1. Link-up projects with strategic Business Goals
Program management and its connected roles and responsibilities can help your team connect associated projects to strategic company goals. Together with coordinating numerous tasks in the plan, this program manager also offers a big picture, holistic viewpoint in the projects within the program.
Since the program manager, you can tie each project’s purpose to the program’s objective and then ensure the program’s targets are closely in line with your company targets and OKRs.
2. Project Interdependencies
As the program manager is in charge of several relevant projects, it can be simpler to visualize project interdependencies and triage any conditions that occur. If you handle various projects, there may be dependencies between them, but those dependencies can be hard to visualize if you’re considering each project individually.
As a program manager, you’ll not merely have your eyes around the prize—in this situation, your company’s strategic business goals—you’ll also have your ears to the ground. Program management is the easiest way to organize functions across associated projects in real-time.
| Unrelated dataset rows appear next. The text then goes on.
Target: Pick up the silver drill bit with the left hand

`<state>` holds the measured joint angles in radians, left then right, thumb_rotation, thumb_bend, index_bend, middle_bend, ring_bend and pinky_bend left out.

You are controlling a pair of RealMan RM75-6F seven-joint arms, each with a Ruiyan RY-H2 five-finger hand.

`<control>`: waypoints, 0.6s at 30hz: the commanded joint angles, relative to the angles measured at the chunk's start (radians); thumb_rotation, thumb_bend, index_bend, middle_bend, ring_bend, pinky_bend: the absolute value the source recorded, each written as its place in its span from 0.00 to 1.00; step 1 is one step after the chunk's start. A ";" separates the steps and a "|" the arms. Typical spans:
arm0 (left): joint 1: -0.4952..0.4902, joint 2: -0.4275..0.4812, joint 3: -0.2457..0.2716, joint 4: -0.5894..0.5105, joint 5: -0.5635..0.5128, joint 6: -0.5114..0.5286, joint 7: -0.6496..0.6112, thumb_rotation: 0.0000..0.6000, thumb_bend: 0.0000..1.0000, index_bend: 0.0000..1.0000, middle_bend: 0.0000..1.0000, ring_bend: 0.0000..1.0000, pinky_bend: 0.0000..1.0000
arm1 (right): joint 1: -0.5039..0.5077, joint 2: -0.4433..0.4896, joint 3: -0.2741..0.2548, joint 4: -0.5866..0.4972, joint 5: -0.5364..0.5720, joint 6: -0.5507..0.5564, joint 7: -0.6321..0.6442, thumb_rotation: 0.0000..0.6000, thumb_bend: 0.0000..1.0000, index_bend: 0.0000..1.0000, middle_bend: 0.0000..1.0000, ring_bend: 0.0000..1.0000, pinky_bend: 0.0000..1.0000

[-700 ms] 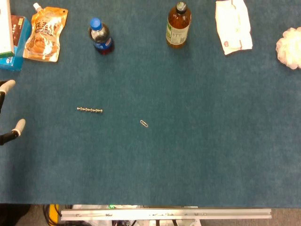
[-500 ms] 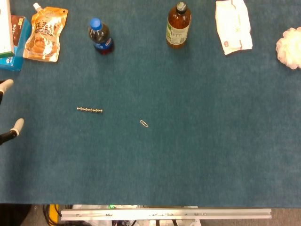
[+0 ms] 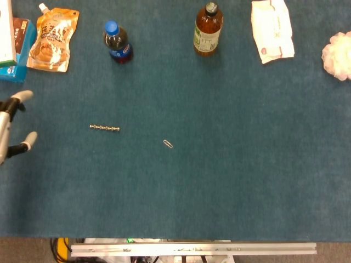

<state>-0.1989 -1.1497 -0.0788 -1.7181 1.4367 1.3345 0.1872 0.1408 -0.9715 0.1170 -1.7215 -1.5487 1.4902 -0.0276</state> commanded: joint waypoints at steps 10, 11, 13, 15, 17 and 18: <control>-0.143 -0.132 -0.011 0.145 -0.070 -0.205 0.056 1.00 0.22 0.34 0.89 0.86 0.94 | 0.010 -0.008 -0.003 0.009 0.024 -0.028 0.003 1.00 0.03 0.24 0.41 0.40 0.39; -0.150 -0.145 -0.011 0.157 -0.075 -0.212 0.064 1.00 0.22 0.35 0.90 0.87 0.95 | 0.010 -0.009 -0.004 0.011 0.025 -0.029 0.005 1.00 0.03 0.24 0.41 0.40 0.39; -0.164 -0.172 -0.012 0.179 -0.084 -0.225 0.078 1.00 0.22 0.36 0.92 0.89 0.97 | 0.008 -0.012 -0.006 0.017 0.027 -0.030 0.008 1.00 0.03 0.24 0.41 0.40 0.39; -0.173 -0.189 -0.012 0.190 -0.094 -0.237 0.087 1.00 0.22 0.38 0.93 0.90 0.97 | 0.006 -0.013 -0.008 0.020 0.030 -0.029 0.011 1.00 0.03 0.24 0.41 0.40 0.39; -0.184 -0.206 -0.013 0.199 -0.115 -0.256 0.096 1.00 0.22 0.40 0.94 0.91 0.98 | 0.003 -0.014 -0.009 0.025 0.035 -0.028 0.013 1.00 0.03 0.24 0.41 0.40 0.39; -0.189 -0.211 -0.012 0.200 -0.127 -0.268 0.104 1.00 0.22 0.40 0.95 0.91 0.99 | 0.002 -0.015 -0.010 0.027 0.036 -0.028 0.015 1.00 0.03 0.24 0.41 0.40 0.39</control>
<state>-0.3792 -1.3509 -0.0904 -1.5232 1.3237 1.0805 0.2808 0.1430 -0.9862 0.1070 -1.6951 -1.5129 1.4620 -0.0131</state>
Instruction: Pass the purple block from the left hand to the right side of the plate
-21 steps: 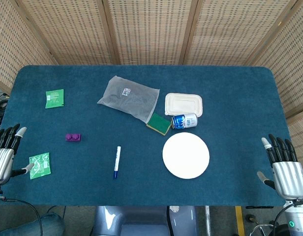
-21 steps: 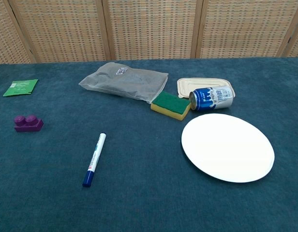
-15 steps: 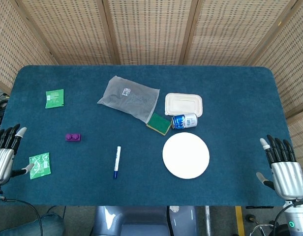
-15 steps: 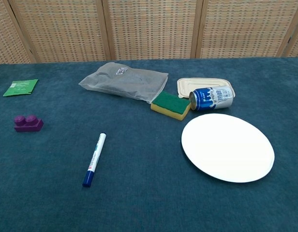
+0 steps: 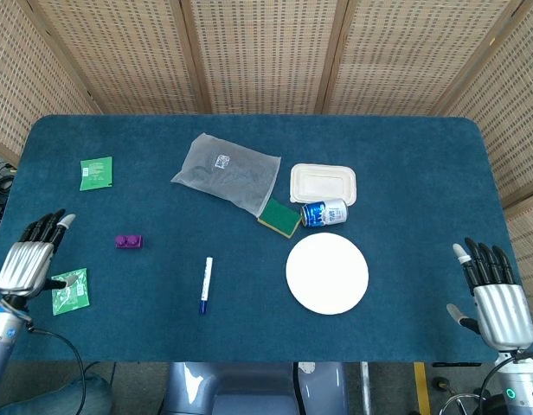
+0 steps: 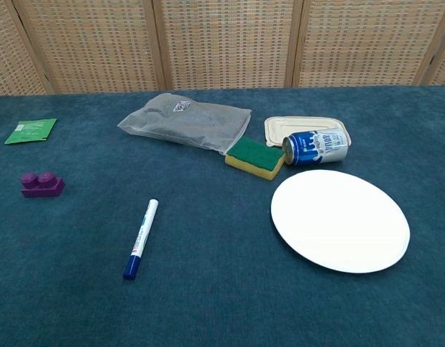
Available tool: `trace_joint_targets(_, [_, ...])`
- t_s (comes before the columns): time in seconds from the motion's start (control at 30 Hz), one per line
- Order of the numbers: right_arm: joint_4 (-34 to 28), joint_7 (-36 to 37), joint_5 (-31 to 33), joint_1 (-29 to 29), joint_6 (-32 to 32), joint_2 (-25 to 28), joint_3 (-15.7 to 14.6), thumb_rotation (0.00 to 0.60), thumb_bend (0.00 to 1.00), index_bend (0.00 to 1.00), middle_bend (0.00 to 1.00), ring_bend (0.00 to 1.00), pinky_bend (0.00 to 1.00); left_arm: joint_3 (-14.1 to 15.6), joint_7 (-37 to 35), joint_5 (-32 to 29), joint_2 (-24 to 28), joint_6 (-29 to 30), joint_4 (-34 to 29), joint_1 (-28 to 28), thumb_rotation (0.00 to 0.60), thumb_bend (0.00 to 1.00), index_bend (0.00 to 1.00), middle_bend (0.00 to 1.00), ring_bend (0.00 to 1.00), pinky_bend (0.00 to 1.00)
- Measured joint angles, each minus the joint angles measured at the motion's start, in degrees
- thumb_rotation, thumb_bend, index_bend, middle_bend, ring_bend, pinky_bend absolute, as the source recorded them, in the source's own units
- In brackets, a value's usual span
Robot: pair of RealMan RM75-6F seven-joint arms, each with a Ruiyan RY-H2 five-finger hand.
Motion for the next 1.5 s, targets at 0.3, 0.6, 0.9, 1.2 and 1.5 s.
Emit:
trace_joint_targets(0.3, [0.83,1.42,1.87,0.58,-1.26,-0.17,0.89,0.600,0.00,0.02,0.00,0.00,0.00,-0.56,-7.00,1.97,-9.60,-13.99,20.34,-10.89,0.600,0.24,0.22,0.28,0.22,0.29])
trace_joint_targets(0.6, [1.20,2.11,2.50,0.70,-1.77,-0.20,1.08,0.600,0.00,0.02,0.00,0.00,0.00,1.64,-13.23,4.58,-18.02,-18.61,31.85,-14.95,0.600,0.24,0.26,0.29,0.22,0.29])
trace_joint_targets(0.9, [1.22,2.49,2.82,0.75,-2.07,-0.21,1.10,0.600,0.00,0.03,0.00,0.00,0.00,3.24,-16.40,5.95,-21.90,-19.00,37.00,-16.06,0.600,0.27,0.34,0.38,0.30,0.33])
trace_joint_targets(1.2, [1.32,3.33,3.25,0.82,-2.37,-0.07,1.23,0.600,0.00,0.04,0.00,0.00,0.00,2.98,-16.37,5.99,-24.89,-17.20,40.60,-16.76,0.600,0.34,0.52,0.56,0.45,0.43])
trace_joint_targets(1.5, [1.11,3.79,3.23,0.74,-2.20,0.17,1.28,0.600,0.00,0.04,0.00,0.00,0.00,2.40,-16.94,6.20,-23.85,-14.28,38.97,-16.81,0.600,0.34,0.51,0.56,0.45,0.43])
3. Make Simpler Resource Allocation
Besides visualizing and managing project interdependencies, this program manager will also help simplify and enhance useful resource management allocation.
Simply because they comprehend all of the projects in the program and how those projects interconnect, they can best see which project requires which resources—whether the required resource is undoubtedly an employee’s time, an increase in budget, or possibly a new instrument or software.
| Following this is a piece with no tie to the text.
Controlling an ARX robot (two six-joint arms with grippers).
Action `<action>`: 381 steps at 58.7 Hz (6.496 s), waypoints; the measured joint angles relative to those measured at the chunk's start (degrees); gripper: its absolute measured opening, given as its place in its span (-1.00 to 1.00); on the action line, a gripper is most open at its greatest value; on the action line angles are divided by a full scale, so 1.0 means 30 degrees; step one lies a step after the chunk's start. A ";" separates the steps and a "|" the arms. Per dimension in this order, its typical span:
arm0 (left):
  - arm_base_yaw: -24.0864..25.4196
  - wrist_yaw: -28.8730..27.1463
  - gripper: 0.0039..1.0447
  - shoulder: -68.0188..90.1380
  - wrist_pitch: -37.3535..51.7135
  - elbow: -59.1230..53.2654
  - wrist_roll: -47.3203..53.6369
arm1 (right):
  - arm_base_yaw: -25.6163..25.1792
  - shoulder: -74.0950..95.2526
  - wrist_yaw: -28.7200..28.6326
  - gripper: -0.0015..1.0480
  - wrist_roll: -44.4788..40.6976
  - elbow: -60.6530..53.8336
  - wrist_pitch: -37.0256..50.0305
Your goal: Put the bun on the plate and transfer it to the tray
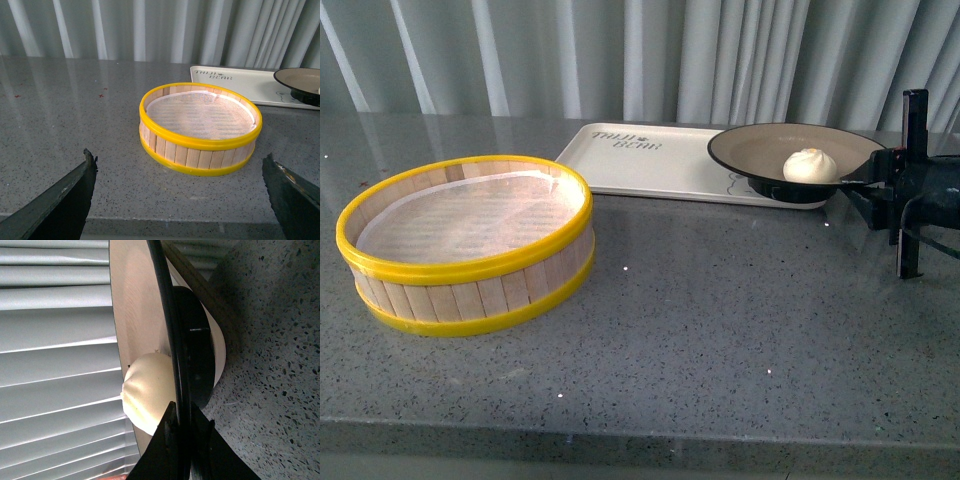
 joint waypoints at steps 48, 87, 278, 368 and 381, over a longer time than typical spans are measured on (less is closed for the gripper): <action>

However, the work is funded on the program levels; the manager and the SRO can work together to greatest identify which projects require which sources. If one project team is striking its goals ahead of schedule, this program manager can redistribute venture sources to make certain every project inside the plan strikes its objectives.
4. Align on Hazards and Opportunities
Inside the program, understandably, both the hazards and opportunities are magnified due to the number of projects. But as the program manager has got the big picture view of all the jobs in a program, they can prevent risks and jump up on possibilities.
As an example, a single element of project risk management is the source of resource allocation and ensuring every venture crew is well-balanced and well-staffed. At a program level, you can spend and redistribute assets as required to minimize the chance a project is understaffed, over budget, or off track.
On the other hand, as the program manager is keyed to how the plan will influence and play a role in proper business objectives, they can recognize new opportunities like stretching out a project’s end date or modifying the project plan to succeed in an extra deliverable.